In 1774 Cannabich formally succeeded to Stamitz's position as director of instrumental music, thereby becoming sole conductor and trainer of the most celebrated orchestra in Europe. The next four years, until the court moved to Munich, was a time of great success and renown for the composer. His house was always open to visiting artists and he had contact with numerous musicians among whom was Mozart who reported in a letter to his father "I cannot tell you what a good friend Cannabich is to me". Mozart lived for a time in the Cannabich household and gave almost daily keyboard lessons to the Cannabich's daughter, Rosa, for whom he composed the Sonata in C, K.309.

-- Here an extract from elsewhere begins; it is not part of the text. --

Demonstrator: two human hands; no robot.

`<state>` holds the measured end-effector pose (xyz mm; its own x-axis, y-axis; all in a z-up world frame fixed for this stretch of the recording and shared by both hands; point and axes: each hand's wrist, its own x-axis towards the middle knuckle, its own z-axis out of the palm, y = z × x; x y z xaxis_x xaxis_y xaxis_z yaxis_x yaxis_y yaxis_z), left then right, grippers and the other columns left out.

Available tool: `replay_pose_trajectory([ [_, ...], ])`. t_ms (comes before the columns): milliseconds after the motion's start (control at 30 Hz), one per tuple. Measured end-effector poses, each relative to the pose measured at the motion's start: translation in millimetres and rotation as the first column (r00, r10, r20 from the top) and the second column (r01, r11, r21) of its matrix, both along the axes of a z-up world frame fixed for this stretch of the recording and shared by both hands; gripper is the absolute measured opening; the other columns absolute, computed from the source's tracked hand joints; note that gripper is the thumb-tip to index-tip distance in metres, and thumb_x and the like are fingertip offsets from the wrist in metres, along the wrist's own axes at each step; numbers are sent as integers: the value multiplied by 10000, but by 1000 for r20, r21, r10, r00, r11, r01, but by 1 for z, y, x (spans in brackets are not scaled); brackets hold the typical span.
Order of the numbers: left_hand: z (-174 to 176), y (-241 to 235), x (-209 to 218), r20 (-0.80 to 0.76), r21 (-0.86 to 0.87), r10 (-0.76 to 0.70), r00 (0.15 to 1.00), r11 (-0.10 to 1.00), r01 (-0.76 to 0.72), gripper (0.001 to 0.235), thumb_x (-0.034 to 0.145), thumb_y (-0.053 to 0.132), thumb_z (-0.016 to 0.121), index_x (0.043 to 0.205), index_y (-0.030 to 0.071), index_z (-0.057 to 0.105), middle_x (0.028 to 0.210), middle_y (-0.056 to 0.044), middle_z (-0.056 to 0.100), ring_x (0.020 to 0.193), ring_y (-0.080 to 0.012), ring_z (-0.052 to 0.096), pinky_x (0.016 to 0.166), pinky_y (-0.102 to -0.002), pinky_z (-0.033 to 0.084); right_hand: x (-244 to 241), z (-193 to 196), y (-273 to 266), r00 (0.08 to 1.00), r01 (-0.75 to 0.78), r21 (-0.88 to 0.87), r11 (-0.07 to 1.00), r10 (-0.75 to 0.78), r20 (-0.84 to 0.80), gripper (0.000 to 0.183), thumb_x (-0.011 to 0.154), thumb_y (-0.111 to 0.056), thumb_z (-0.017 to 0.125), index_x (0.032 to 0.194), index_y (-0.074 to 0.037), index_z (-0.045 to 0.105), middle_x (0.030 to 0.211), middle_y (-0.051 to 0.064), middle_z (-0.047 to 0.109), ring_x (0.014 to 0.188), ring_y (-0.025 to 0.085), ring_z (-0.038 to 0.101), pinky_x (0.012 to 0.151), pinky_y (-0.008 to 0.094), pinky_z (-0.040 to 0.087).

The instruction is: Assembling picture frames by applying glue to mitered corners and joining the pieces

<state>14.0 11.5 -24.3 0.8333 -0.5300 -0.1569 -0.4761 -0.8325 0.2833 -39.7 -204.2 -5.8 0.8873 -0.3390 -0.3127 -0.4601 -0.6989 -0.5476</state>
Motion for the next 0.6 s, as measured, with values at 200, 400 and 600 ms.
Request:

In the 1790s musical activity at the electoral court was curtailed and Cannabich, like his colleagues Toeschi and Fraenzl, were forced to complain about cutbacks in the musical establishment, and, more seriously, about the withholding of wages, In the last year of his life, Cannabich received only a third of his annual salary and found it necessary to undertake concert tours to supplement his income. He died on 20 January 1798 in Frankfurt am Main while visiting his son Carl.

Although Cannabich's fame today lies principally in his role as director of the famous Mannheim court orchestra, he was a prolific and successful composer whose works were admired in equal measure in both Mannheim and Paris. From around 1758, when he returned from Milan, he began a collaboration with the newly-appointed court ballet-master Etienne Lauchery which brought about a flowering of dramatic ballet in Mannheim and Schwetzingen (the summer palace of the Elector Palatine). Dr Charles Burney gave the highest praise to Cannabich's La foire de village hessoise which he saw at Schwetzingen in 1772 and it has been asserted by Roland Wüertz and others that ballet was probably the ideal medium for Cannabich's compositional style. His symphonies, however, have attracted less enthusiastic praise and are perhaps all too often guilty of falling into what Leopold Mozart considered 'the affected Mannheim taste'. Wolfgang also criticised the fact that they all begin alike: in unison with long note values and large leaps (letter of 20 November 1777) although he also drew attention to the elegant instrumentation heard in more recent works. In spite of his professional reservations about Cannabich's style, Mozart took care to employ a good number of the older composer's stock devices in a number of works written around this time, notably the Paris Symphony and the later Sinfonia Concertante, K.364. The aesthetician Schubart described Cannabich as "a thinker, a diligent, refined man, but no genius". Mozart liked and admired him immensely, observing that 'Cannabich, who is the best director that I have ever seen, has the love and awe of those under him' (letter of 9 July 1778).